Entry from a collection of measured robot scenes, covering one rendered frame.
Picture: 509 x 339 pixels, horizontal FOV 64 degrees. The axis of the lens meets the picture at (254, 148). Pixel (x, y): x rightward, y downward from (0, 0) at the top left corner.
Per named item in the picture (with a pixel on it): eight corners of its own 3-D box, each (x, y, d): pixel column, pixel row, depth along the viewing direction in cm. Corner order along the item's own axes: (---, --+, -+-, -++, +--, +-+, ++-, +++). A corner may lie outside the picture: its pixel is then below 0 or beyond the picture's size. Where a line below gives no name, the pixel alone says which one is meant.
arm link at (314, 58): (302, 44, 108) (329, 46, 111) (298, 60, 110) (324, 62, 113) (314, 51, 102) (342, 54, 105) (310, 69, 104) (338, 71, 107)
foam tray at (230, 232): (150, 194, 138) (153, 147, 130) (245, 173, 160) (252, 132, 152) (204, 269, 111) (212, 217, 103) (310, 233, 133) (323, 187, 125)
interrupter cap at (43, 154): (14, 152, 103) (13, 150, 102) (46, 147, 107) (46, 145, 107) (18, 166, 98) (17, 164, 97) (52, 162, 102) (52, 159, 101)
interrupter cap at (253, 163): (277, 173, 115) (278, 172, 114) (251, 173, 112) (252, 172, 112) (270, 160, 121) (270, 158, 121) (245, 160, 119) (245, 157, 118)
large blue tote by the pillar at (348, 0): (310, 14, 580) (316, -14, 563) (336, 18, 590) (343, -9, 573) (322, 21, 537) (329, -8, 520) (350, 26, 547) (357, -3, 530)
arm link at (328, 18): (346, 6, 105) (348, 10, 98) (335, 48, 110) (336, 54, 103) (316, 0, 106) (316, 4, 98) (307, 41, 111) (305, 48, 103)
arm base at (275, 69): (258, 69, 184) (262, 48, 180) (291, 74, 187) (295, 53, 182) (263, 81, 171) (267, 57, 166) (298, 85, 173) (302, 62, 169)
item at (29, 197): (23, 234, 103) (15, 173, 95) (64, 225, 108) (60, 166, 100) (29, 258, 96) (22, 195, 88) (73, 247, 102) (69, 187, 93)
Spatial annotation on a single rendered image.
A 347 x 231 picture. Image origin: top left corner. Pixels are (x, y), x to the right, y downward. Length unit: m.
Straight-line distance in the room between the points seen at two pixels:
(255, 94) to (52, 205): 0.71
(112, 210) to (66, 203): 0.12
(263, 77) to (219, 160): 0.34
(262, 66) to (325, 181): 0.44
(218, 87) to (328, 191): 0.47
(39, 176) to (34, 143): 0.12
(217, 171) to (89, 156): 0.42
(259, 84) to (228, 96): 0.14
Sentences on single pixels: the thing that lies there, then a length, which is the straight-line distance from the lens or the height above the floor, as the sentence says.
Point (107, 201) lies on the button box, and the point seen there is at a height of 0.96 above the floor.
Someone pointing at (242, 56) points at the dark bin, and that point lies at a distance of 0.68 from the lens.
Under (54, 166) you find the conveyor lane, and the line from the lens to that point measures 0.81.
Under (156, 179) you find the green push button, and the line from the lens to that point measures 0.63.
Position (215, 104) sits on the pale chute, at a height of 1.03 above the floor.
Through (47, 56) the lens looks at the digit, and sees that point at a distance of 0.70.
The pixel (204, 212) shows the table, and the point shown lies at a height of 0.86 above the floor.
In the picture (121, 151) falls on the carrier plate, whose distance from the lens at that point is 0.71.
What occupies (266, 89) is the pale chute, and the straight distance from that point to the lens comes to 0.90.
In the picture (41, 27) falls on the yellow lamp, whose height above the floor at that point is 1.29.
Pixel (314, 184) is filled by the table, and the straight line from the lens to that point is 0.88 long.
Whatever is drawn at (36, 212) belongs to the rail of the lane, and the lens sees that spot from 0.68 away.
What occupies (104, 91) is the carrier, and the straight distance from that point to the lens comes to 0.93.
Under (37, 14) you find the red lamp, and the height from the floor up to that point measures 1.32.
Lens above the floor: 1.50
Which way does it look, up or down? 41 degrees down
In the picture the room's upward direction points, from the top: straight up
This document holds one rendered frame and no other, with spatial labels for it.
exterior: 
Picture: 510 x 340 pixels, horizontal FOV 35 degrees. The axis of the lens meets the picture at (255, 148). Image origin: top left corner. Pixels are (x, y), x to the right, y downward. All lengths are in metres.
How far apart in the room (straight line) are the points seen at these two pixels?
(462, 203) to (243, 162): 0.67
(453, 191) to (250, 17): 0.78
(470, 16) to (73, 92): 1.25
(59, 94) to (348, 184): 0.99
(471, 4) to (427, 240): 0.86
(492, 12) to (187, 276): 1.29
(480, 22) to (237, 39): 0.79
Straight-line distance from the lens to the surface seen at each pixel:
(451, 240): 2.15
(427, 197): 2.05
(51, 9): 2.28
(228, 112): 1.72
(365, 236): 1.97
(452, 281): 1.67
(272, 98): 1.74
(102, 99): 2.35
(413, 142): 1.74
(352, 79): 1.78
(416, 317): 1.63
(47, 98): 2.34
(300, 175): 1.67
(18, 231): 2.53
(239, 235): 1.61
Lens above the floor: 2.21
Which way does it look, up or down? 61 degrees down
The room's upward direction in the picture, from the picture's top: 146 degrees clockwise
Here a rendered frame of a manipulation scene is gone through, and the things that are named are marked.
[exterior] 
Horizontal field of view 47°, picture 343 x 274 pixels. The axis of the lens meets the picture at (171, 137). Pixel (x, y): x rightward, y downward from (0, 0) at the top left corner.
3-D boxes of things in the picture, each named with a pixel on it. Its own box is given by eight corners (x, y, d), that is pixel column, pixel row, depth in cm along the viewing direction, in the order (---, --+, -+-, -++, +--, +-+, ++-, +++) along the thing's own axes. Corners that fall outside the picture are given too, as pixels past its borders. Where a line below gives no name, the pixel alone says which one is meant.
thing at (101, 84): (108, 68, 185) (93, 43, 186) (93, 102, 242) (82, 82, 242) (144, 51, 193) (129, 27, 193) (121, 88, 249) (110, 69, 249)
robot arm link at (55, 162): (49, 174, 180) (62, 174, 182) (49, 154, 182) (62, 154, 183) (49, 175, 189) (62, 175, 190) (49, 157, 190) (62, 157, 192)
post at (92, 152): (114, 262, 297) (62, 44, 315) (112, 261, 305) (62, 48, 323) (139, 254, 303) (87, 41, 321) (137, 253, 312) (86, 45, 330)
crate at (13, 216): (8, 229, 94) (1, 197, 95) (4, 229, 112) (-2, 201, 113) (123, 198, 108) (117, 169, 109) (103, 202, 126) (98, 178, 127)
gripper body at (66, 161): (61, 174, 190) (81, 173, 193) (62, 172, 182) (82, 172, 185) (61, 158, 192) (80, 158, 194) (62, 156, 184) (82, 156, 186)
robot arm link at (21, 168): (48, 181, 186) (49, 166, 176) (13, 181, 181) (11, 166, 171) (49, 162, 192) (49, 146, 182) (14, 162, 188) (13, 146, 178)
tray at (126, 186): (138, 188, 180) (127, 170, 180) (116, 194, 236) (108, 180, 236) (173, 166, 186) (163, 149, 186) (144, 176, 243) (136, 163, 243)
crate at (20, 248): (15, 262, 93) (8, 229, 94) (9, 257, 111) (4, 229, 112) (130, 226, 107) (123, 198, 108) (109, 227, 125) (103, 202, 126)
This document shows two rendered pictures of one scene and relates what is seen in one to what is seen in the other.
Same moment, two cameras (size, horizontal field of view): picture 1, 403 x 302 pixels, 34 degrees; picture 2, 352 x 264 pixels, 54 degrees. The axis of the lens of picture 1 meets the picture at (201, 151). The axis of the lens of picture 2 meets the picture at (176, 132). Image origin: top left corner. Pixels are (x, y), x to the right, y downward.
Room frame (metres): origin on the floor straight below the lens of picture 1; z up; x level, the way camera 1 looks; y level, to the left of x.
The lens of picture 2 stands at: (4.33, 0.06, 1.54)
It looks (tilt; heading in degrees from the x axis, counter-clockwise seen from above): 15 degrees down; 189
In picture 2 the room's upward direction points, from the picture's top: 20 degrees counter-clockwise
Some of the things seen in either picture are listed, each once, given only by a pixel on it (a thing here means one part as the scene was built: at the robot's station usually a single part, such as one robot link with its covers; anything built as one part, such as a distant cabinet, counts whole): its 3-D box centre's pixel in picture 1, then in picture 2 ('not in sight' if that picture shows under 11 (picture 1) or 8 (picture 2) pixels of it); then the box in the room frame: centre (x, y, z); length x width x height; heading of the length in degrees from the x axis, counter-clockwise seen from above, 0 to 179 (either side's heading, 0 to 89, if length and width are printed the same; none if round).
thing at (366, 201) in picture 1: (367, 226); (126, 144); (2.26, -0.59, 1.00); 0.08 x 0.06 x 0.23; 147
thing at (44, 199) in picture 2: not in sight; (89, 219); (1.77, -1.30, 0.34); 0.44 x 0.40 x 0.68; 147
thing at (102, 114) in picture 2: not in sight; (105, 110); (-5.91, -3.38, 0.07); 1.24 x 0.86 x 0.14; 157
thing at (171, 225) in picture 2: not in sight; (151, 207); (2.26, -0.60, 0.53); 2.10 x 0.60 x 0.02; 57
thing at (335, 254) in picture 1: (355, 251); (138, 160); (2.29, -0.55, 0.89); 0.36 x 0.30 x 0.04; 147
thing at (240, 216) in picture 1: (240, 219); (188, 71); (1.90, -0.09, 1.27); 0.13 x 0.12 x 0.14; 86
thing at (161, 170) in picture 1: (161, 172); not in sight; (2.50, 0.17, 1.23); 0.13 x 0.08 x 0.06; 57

■ ■ ■ ■ ■

Transcribe, exactly and without additions, the lines of the records above, beginning with the line that contains "Whatever is drawn" and ending with the line that contains "(492, 12) to (187, 276): 1.29", both included.

→ Task response
Whatever is drawn at (36, 212) belongs to the rail of the lane, and the lens sees that spot from 0.68 away.
What occupies (104, 91) is the carrier, and the straight distance from that point to the lens comes to 0.93.
Under (37, 14) you find the red lamp, and the height from the floor up to that point measures 1.32.
Lens above the floor: 1.50
Which way does it look, up or down? 41 degrees down
In the picture the room's upward direction points, from the top: straight up
This document holds one rendered frame and no other, with spatial labels for it.
exterior: 
Picture: 510 x 340 pixels, horizontal FOV 35 degrees. The axis of the lens meets the picture at (255, 148). Image origin: top left corner. Pixels are (x, y), x to the right, y downward. All lengths are in metres.
How far apart in the room (straight line) are the points seen at these two pixels?
(462, 203) to (243, 162): 0.67
(453, 191) to (250, 17): 0.78
(470, 16) to (73, 92): 1.25
(59, 94) to (348, 184): 0.99
(471, 4) to (427, 240): 0.86
(492, 12) to (187, 276): 1.29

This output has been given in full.